È frequente nella pratica quotidiana che un'emicrania
prima solo episodica sia complicata da una
cefalea cronica di rimbalzo
indotta dall'uso
troppo frequente di analgesici e
triptani.
I triptani sono particolarmente pericolosi in questo
senso per il loro rapido effetto che induce ad un loro
uso ripetitivo e alla fine spesso plurisettimanale e
perfino quotidiano. In questo caso è necessario la
sospensione completa degli analgesici o dei triptani
usati, coprendo il dolore con farmaci di natura
differente o usando sedativi e anche cortisonici nella
prima fase della 'disintossicazione'. Spesso sono
sufficienti pochi giorni per superare la cefalea di
rimbalzo, ma è importante prevenire le ricadute, anche
tramite un'adeguata profilassi dell'emicrania se
indicata.
Oltre alla farmacoterapia dell'attacco acuto è importante
la
prevenzione
dell'emicrania. In primo luogo, è necessario eliminare,
se presenti, i fattori scatenanti sopra descritti, tra
cui soprattutto il fumo. È inoltre importante che la
persona realizzi quali siano situazioni particolarmente
stressanti per evitarle. In questo contesto possono
essere utili determinate tecniche di rilassamento e
biofeedback. Se queste misure non portano ad una
sostanziale riduzione degli attacchi, o se gli attacchi
avvengono più di 4 volte al mese e sono gravi e protratti
oppure accompagnati da deficit neurologici, è indicata la
farmacoterapia profilattica. Esistono vari farmaci con
dimostrata attività profilattica, la cui efficacia deve
essere provata a dosaggi idonei e per periodi
sufficientemente lunghi prima che uno di essi venga
sostituito con un altro. Nella farmacoprofilassi si usano
i
beta-bloccanti,
che bloccano i ricettori dell'adrenalina che intermedia
le reazioni di stress: metoprololo, propranololo;
calcio-antagonisti,
che influenzano l'attività della muscolatura vascolare
come la flunarizina; sostanze che stabilizzano le
proprietà elettriche delle membrane delle cellule nervose
come gli
anticonvulsivi:
acido valproico e topiramato;
antidepressivi triciclici
che modificano l'attività di vari neurotrasmettitori come
l'amitriptilina.
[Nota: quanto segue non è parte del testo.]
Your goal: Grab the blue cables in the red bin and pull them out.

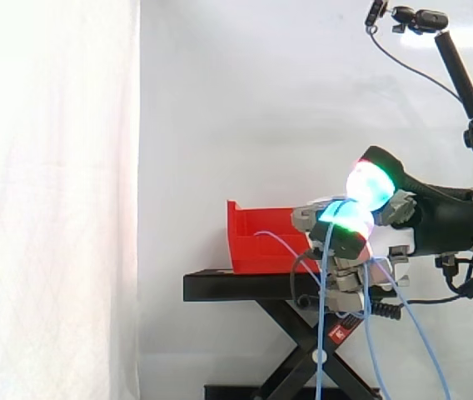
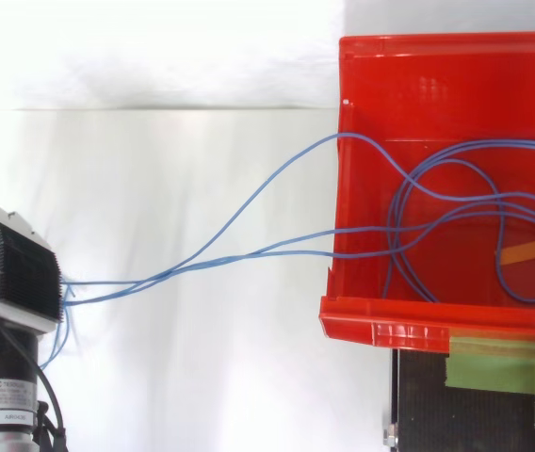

Sono di scarsa efficacia invece gli
antidepressivi SSRI come fluoxetina, paroxetina,
sertralina o citalopram). La terapia profilattica deve
essere seguita per un periodo di almeno alcuni mesi,
durante il quale è importante valutare i possibili
effetti collaterali nel singolo paziente. Inoltre, non
essendo possibile prevedere esattamente quale farmaco e
quale dosaggio siano più efficaci per il singolo
paziente, è necessario un adeguamento individuale di
questa terapia.
È fino ad oggi controversa l'efficacia di iniezioni di
tossina botulinica di tipo A che sembra avere un moderato
effetto nell'emicrania cronica, mentre vari studi
controllati hanno escluso un suo ruolo nelle prevenzione
delle crisi acute. Per un approfondimento sul moderato
effetto dell'agopuntura si rimanda a
questo
articolo su neurologia.it. Sono inefficaci e perciò
sconsigliabili terapie manuali, chiropratica,
ozonoterapia, estrazioni dentali e byte.
La prognosi dell'emicrania è buona, in quanto essa
dimostra una tendenza spontanea alla remissione dopo i 50
anni. Il futuro della ricerca sta nella migliore
caratterizzazione dei meccanismi molecolari e fisiologici
che scatenano l'attacco acuto, per scoprire farmaci
potenti che interferiscano direttamente con questi
meccanismi. Anche la ricerca genetica contribuirà a
definire i fattori genetici presenti, ma ancora solo
parzialmente sconosciuti, e offrirà eventualmente
ulteriori possibilità di intervento terapeutico.
I mezzi terapeutici attualmente disponibili permettono
comunque già oggi una soddisfacente gestione
dell'emicrania nella maggior parte dei casi se impiegati
in modo razionale e da mano esperta.